RUBINHO COMPLETA 100 GPS
Pelas estatísticas da FIA, Barrichello completou seu 100° GP em Mônaco, já que a prova da Bélgica de 98 não foi considerada - porque o brasileiro não participou da segunda largada. Rubinho ganhou bolo da Stewart e um quadro comemorativo. A curiosidade é que seu patrão, Jackie Stewart, disputou apenas 99 provas em sua carreira.

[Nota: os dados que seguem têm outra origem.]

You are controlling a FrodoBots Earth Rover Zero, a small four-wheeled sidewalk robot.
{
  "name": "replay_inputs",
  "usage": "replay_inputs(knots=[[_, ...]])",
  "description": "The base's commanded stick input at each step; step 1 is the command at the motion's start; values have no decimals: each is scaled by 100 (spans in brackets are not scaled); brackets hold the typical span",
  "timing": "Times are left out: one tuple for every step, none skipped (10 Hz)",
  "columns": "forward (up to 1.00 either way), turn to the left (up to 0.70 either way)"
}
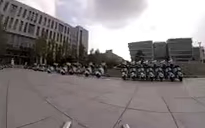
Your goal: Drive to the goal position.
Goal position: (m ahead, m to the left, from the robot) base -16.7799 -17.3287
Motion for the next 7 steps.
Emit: replay_inputs(knots=[[0, -70], [0, -70], [0, -70], [0, -70], [0, -70], [0, -70], [0, -70]])
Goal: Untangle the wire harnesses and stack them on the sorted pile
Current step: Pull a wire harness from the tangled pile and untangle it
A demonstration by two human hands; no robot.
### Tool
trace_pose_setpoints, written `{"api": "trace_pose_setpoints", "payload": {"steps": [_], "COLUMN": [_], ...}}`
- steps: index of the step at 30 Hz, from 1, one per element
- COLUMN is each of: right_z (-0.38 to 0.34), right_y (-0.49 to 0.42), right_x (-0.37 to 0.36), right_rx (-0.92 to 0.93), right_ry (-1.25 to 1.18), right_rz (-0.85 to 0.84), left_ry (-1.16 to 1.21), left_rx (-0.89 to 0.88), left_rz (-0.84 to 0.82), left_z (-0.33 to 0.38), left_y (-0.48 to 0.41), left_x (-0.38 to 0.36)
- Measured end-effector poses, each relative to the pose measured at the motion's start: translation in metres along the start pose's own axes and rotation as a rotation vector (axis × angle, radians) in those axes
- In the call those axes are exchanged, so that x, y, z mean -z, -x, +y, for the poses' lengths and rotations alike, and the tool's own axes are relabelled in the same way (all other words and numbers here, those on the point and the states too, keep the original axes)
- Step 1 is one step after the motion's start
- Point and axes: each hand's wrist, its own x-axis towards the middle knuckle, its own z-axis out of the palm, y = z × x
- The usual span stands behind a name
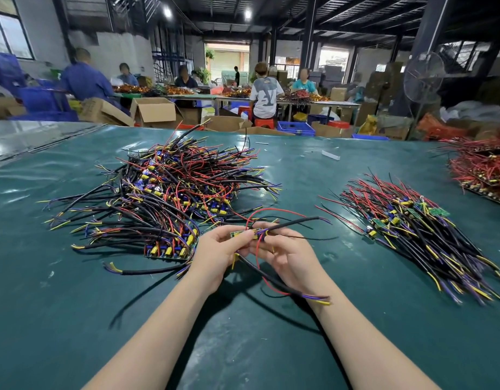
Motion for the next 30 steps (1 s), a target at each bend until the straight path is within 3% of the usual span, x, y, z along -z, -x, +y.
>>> {"api": "trace_pose_setpoints", "payload": {"steps": [5,12,21,26,30], "right_z": [-0.003,0.002,0.006,0.000,-0.008], "right_y": [-0.001,0.000,0.000,0.002,0.001], "right_x": [0.005,0.006,0.001,-0.001,0.002], "right_rx": [-0.033,-0.006,0.022,-0.054,-0.087], "right_ry": [-0.060,0.062,0.051,-0.083,-0.422], "right_rz": [0.009,-0.052,0.065,0.107,0.151], "left_ry": [0.012,-0.037,-0.086,0.009,0.241], "left_rx": [-0.010,-0.018,-0.023,0.009,0.077], "left_rz": [0.023,-0.008,-0.058,-0.090,-0.053], "left_z": [-0.001,-0.002,-0.001,0.003,0.009], "left_y": [0.000,0.000,0.002,0.004,0.004], "left_x": [-0.002,0.003,0.001,-0.003,-0.006]}}
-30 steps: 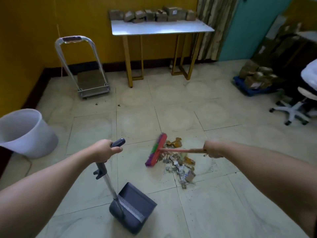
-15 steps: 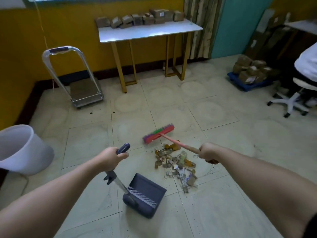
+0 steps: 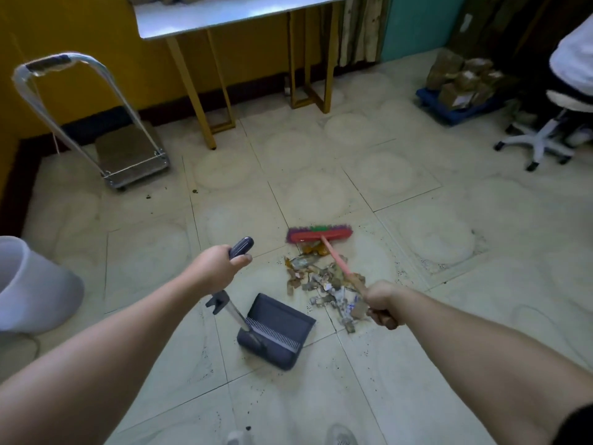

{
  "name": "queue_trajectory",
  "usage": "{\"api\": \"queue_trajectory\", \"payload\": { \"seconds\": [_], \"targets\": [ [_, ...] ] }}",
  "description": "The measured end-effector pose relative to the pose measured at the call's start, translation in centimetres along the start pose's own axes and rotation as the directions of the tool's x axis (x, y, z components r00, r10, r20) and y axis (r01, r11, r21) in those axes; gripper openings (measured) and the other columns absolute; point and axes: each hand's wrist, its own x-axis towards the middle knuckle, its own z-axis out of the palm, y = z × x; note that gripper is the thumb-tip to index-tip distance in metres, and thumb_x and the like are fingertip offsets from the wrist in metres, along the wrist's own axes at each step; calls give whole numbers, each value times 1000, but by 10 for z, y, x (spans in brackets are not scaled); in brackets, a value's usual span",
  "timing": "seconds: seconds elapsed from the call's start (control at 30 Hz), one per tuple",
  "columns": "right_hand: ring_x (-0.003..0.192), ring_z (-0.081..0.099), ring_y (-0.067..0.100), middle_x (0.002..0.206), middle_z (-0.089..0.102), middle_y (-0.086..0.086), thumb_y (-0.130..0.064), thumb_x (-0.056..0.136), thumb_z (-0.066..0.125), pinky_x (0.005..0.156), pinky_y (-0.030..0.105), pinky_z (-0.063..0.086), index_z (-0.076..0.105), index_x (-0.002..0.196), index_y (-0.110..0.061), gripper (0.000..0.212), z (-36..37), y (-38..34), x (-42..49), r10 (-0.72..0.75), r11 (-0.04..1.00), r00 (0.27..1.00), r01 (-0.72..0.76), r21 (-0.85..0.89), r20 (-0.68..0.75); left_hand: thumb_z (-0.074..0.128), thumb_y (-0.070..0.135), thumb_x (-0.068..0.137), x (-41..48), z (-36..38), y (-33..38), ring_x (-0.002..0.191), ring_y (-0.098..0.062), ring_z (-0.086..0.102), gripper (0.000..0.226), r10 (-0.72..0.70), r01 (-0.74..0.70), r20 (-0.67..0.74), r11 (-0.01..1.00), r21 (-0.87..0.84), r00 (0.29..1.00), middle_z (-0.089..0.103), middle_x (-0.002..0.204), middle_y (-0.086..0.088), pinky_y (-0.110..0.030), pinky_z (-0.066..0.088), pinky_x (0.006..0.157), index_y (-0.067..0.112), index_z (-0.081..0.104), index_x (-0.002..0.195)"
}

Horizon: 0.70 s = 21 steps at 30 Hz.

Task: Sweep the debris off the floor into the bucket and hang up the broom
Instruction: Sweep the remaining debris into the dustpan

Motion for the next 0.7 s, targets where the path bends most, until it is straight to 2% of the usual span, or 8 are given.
{"api": "queue_trajectory", "payload": {
  "seconds": [0.1, 0.17, 0.23, 0.3, 0.33, 0.47, 0.6, 0.7],
  "targets": [
    [41, 34, 14, 59, 42, 10, -14, 97, 27, 46, 19, 24, 40, 77, -7, 25, 18, 10, -19, 57, 995, 998, -58, -84, -15, 46, 46, 96, 4, -2, 0, 56, -18, 46, 38, 43, -43, -29, 999, 27, 999, 50, 65, -3, -29, 33, 51, 15, 48, 75],
    [43, 33, 13, 58, 40, 9, -10, 94, 26, 48, 20, 22, 37, 71, -9, 25, 26, 14, -38, 103, 983, 993, -110, -150, -52, 44, 47, 96, 5, -5, -5, 55, -19, 46, 38, 66, -65, -32, 997, 36, 997, 50, 65, -4, -29, 32, 50, 13, 49, 78],
    [39, 33, 13, 56, 39, 9, -5, 93, 25, 46, 16, 26, 37, 77, -9, 20, 33, 16, -59, 109, 969, 991, -123, -214, -78, 44, 47, 96, 6, -7, -12, 54, -19, 46, 38, 88, -87, -24, 996, 34, 996, 50, 65, -4, -28, 32, 49, 13, 48, 79],
    [33, 34, 13, 57, 40, 10, -3, 93, 25, 40, 11, 32, 41, 95, -7, 16, 39, 20, -74, 116, 961, 989, -135, -241, -93, 43, 46, 97, 6, -9, -16, 53, -19, 46, 38, 111, -111, -9, 993, 43, 994, 49, 64, -4, -27, 32, 48, 13, 48, 79],
    [35, 35, 14, 59, 42, 10, -6, 94, 26, 40, 11, 34, 43, 100, -8, 18, 42, 23, -78, 120, 963, 988, -139, -230, -92, 43, 46, 97, 6, -10, -17, 53, -19, 45, 39, 123, -123, 1, 991, 55, 992, 48, 63, -4, -27, 32, 47, 13, 47, 78],
    [44, 37, 17, 69, 51, 16, -34, 94, 33, 49, 20, 30, 45, 87, -8, 30, 57, 40, -88, 78, 993, 992, -86, -83, -96, 45, 48, 96, 5, -12, -19, 53, -19, 47, 40, 140, -142, 34, 986, 90, 990, 50, 64, -3, -27, 33, 46, 11, 49, 80],
    [50, 36, 18, 71, 50, 17, -28, 87, 32, 52, 26, 28, 48, 83, -9, 26, 69, 59, -96, 102, 993, 983, -91, 82, -150, 46, 50, 95, 6, -17, -21, 54, -19, 47, 41, 179, -184, 55, 974, 130, 982, 49, 64, -3, -28, 35, 50, 12, 51, 79],
    [50, 34, 17, 68, 47, 14, -20, 87, 29, 55, 28, 25, 48, 86, -10, 21, 67, 64, -89, 187, 967, 964, -148, 206, -188, 45, 50, 95, 8, -16, -22, 54, -19, 47, 41, 201, -208, 56, 964, 167, 978, 49, 63, -3, -28, 34, 49, 15, 46, 73]
  ]
}}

Ganhou 27 e três títulos.

ZANARDI CHEGA AO FINAL
O italiano da Williams conseguiu terminar sua primeira corrida no ano, em oitavo, a duas voltas do vencedor. Não bastasse ter um carro lento nas mãos, Zanardi ainda lutou contra o banco, que se soltou. "Parecia que eu estava flutuando no cockpit. Às vezes nem alcançava os pedais", reclamou. Seu companheiro Ralf foi abalroado por Hill logo na quarta volta. "Eu simplesmente fui muito ambicioso. Largando em 17°, achei que tinha de ser agressivo no começo. Foi falha minha", falou o inglês da Jordan.